=== EXERCISE ===
Print all of the data exactly, but drop the pictures.

=== SOURCE MATERIAL ===
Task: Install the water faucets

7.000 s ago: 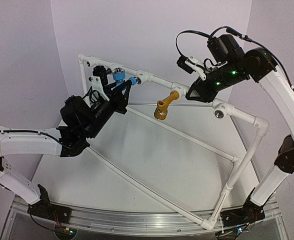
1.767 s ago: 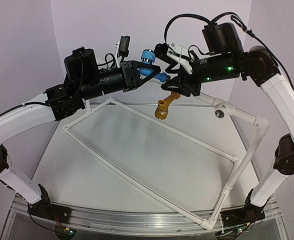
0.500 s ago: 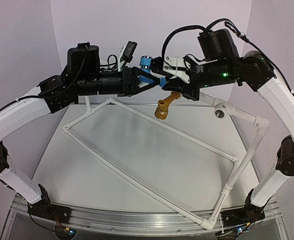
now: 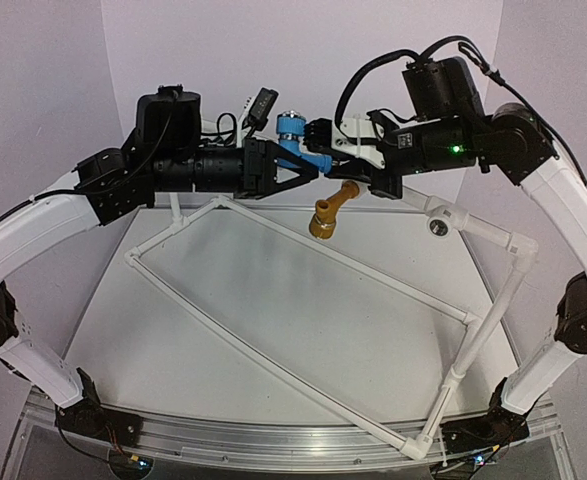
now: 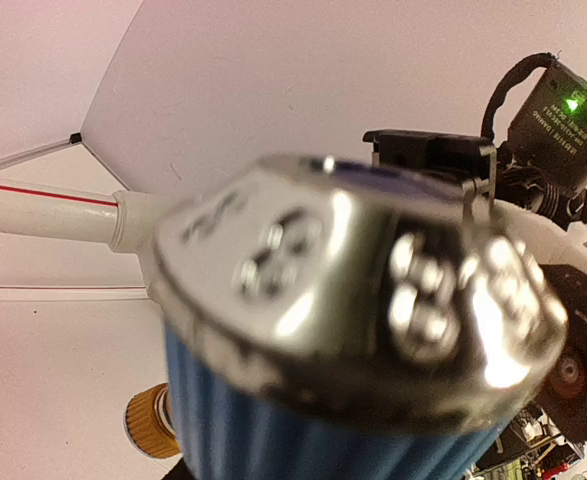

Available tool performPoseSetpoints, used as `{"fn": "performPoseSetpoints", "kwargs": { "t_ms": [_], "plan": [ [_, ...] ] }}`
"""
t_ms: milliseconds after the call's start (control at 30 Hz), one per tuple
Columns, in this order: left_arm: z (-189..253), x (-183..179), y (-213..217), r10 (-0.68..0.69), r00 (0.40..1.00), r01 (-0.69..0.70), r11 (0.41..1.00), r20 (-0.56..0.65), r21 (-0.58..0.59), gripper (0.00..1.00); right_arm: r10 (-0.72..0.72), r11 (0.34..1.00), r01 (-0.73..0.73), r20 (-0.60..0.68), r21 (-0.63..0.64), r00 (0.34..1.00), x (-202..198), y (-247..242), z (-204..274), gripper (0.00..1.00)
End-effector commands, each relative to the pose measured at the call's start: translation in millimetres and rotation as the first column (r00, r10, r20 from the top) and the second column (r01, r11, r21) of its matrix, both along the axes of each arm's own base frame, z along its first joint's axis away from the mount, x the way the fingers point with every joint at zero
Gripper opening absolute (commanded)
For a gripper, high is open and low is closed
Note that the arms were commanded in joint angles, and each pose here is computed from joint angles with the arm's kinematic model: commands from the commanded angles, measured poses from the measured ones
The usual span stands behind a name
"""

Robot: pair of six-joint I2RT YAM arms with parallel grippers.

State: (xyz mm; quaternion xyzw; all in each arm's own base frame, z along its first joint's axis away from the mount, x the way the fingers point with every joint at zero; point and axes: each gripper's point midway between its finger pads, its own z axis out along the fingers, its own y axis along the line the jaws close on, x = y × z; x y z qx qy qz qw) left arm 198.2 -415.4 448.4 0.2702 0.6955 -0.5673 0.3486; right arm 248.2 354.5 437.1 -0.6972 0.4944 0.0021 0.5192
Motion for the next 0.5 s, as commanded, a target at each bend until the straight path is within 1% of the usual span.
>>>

=== SOLUTION FOR THIS PROBLEM ===
Task: Install the water faucets

7.000 s ago: 
1.767 s ago: 
0.500 s ago: 
now: 
now: 

Available tool performPoseSetpoints, used as `{"fn": "performPoseSetpoints", "kwargs": { "t_ms": [_], "plan": [ [_, ...] ] }}`
"""
t_ms: milliseconds after the call's start (control at 30 Hz), one per tuple
Columns, in this order: left_arm: z (-189..253), x (-183..179), y (-213..217), r10 (-0.68..0.69), r00 (0.40..1.00), r01 (-0.69..0.70), r11 (0.41..1.00), r20 (-0.56..0.65), r21 (-0.58..0.59), gripper (0.00..1.00); right_arm: r10 (-0.72..0.72), r11 (0.34..1.00), r01 (-0.73..0.73), r20 (-0.60..0.68), r21 (-0.63..0.64), r00 (0.34..1.00), x (-202..198), y (-247..242), z (-204..274), gripper (0.00..1.00)
End-effector commands, each relative to the pose measured at the call's start: translation in millimetres and rotation as the first column (r00, r10, r20 from the top) and the second column (r01, r11, r21) of its matrix, both along the axes of each arm's own base frame, z along its first joint's axis away from the mount, x the way the fingers point with every joint at zero
Gripper opening absolute (commanded)
For a gripper, high is open and low is closed
Note that the arms were commanded in joint angles, and each pose here is computed from joint angles with the arm's kinematic model: commands from the commanded angles, measured poses from the measured ones
The usual span stands behind a name
"""

Robot: pair of six-joint I2RT YAM arms with parallel grippers.

State: (xyz mm; quaternion xyzw; all in each arm's own base frame, z along its first joint's axis away from the mount, x the way the fingers point with every joint at zero; point and axes: each gripper's point midway between its finger pads, its own z axis out along the fingers, its own y axis along the line the jaws close on, x = y × z; x y z qx qy qz qw) left arm 198.2 -415.4 448.4 0.2702 0.6955 -0.5673 0.3486; right arm 248.2 354.5 437.1 -0.6972 0.4944 0.0021 0.5192
Motion for the next 0.5 s, as commanded, a target at each bend until the straight path is within 1% of the usual span.
>>>

The answer requires nothing more.